La cosa è nata così: nel 1991 è nato mio figlio Alessandro, lavoravo allora a Cutusìu già da circa 10 anni. Mi chiedevo come festeggiare la nascita di mio figlio ed ho pensato di pubblicare in una tiratura di 80/100 copie un brano di Cutusìu, si chiamava Bbinirittèddra. Tra gli altri lo inviai anche a Franco Loi: pur essendo un’edizione privata Loi ne scrisse sul «Sole 24 ore»; seguì dopo qualche giorno anche una recensione sull’«Osservatore Romano». Da lì iniziò questa consuetudine: in occasione del Natale, o del compleanno di mio padre, o dei miei figli, o dei miei 50 anni vado in tipografia e faccio uscire questi libretti. Per un periodo li accompagnavo con un’incisione: ce n’è una ad opera di Guccione, di Modica, di Piazza e di altri amici. Adesso sto facendo un’edizione privata che uscirà a Natale. Continuo ancora, anche se ho un editore che pubblica i miei versi. Mi piace fare queste edizioni private, fuori commercio. Succede così: mentre io lavoro al libro, comincio a pubblicarne brani su riviste, antologie, edizioni private, edizioni d’arte… Fino al momento in cui esce il libro, che contiene tutti questi brani sparpagliati ed altri ancora inediti.

 

Diceva che lavora spesso a due libri contemporaneamente, può spiegarci meglio?

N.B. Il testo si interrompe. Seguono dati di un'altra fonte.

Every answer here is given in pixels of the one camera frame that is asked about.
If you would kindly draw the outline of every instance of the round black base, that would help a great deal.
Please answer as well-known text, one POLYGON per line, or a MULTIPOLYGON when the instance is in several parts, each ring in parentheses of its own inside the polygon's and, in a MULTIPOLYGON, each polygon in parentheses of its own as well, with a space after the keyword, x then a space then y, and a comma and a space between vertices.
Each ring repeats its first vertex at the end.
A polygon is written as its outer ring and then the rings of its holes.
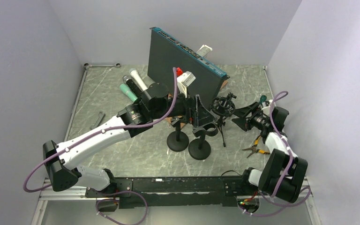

In questo momento sto lavorando al quinto libro, ma continuo a lavorare anche agli altri quattro già pubblicati. Vado anche ripubblicando, perché se c’è un ricordo che affiora, che è bello, io devo inserirlo nel precedente. Oppure mi accorgo di qualche difetto, di qualcosa che non sono riuscito a definire, di cui non sono contento, allora ci ritorno. Si può dire che io lavoro a tutti i libri: ai due che devo ancora finire, ma anche ai quattro che ho già pubblicato. E così se si andasse a vedere la storia di un testo tra le varie edizioni si noterebbero un’infinità di varianti. E’ un lavoro di assestamento continuo.

 

Ha parlato di un totale di sei libri, quindi ha un progetto ben chiaro al quale sta lavorando…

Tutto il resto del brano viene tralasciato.